And now? Was the dress nice? Would it do? Unluckily, since Lucy's rise in the social scale which had marked the last few years, the sureness of her original taste in dress had somewhat deserted her. Her natural instinct was for trimness and closeness; but of late her ideals had been somewhat confused by a new and more important dressmaker with 'aesthetic' notions, who had been recommended to her by the good-natured and artistic wife of one of the College professors. Under the guidance of this expert, she had chosen a 'Watteau sacque' from a fashion-plate, not quite daring, little tradesman's daughter as she felt herself at bottom, to venture on the undisguised low neck and short sleeves of ordinary fashionable dress.
She said fretfully to herself that she could see nothing in this vast room. More and more candles did she light with a trembling hand, trusting devoutly that no one would come in and discover her with such an extravagant illumination. Then she tried each of the two long glasses of the room in turn. Her courage mounted. It was pretty. The terra-cotta shade was exquisite, and no one could tell that the satin was cotton-backed. The flowing sleeves and the pleat from the shoulder gave her dignity, she was certain; and she had done her hair beautifully. She wished David would come in and see! But his room was across a little landing, which, indeed, seemed to be all their own, for it was shut off from the passage they had entered from by an outer door. There was, however, more than one door opening on to the landing, and Lucy was so much afraid of her surroundings that she preferred to wait till he came.
Meanwhile—what a bedroom! Why, it was more gorgeous than any drawing-room she had ever entered. Every article of furniture was of old marqueterie, adapted to modern uses, the appointments of the writing-table were of solid silver—Lucy had eagerly ascertained the fact by looking at the 'marks'—and as for the towels, she simply could not have imagined that such things were made! Her little soul was in a whirl of envy, admiration, pride.

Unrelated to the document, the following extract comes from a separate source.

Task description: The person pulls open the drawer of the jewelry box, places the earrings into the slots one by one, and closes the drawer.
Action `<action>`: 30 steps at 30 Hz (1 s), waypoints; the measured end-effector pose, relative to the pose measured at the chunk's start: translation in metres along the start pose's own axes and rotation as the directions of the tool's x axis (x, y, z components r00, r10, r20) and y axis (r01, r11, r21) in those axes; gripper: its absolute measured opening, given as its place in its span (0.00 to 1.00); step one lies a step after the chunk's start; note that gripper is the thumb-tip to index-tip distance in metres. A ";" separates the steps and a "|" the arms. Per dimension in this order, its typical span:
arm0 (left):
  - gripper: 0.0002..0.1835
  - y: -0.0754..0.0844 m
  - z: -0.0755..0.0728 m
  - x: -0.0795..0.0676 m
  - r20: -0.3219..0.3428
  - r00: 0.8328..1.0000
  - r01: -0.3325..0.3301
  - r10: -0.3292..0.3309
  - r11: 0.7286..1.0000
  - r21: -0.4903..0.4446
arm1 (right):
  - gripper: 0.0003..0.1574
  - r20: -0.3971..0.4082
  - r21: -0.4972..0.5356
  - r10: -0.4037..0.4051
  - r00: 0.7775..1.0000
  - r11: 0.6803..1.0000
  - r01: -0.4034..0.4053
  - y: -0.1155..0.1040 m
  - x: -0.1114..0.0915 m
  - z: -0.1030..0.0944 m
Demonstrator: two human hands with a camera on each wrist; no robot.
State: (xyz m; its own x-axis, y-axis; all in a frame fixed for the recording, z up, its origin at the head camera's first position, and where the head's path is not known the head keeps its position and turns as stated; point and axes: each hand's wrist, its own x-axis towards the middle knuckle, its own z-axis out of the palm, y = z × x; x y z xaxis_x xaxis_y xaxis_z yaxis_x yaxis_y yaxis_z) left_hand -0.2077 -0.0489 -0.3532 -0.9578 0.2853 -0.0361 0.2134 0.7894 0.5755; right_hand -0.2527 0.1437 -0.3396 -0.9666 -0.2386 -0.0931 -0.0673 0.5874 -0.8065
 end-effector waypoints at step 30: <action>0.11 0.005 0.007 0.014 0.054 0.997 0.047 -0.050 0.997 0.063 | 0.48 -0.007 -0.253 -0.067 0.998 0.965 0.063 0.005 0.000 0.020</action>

What tales she would have to tell Dora when they got home!
'Are you ready?' said David, opening the door. 'I believe I hear people going downstairs.'
He came in arrayed in the new dress suit which became him as well as anything else; for he had a natural dignity which absorbed and surmounted any novelty of circumstance or setting, and was purely a matter of character, depending upon a mind familiar with large interests and launched towards ideal aims. He might be silent, melancholy, impracticable, but never meanly self-conscious. It had rarely occurred to anyone to pity or condescend to David Grieve.
Lucy looked at him with uneasy pride. Then she glanced back at her own reflection in the glass.
'What do you think of it?' she asked him, eagerly.
'Magnificent!' said David, with all the sincerity of ignorance—wishing, moreover, to make his wife pleased with herself. 'But oughtn't you to have gloves instead of those things?'
He pointed doubtfully to the mittens on her arms.
'Oh, David, don't say that!' cried Lucy, in despair. 'Miss Helby said these were the right things. It's to be like an old picture, don't you understand? And I haven't got any gloves but those I came in. Oh, don't be so disagreeable!'
She looked ready to cry. Poor David hastened to declare that Miss Helby must be right, and that it was all very nice. Then they blew out the candles and ventured forth.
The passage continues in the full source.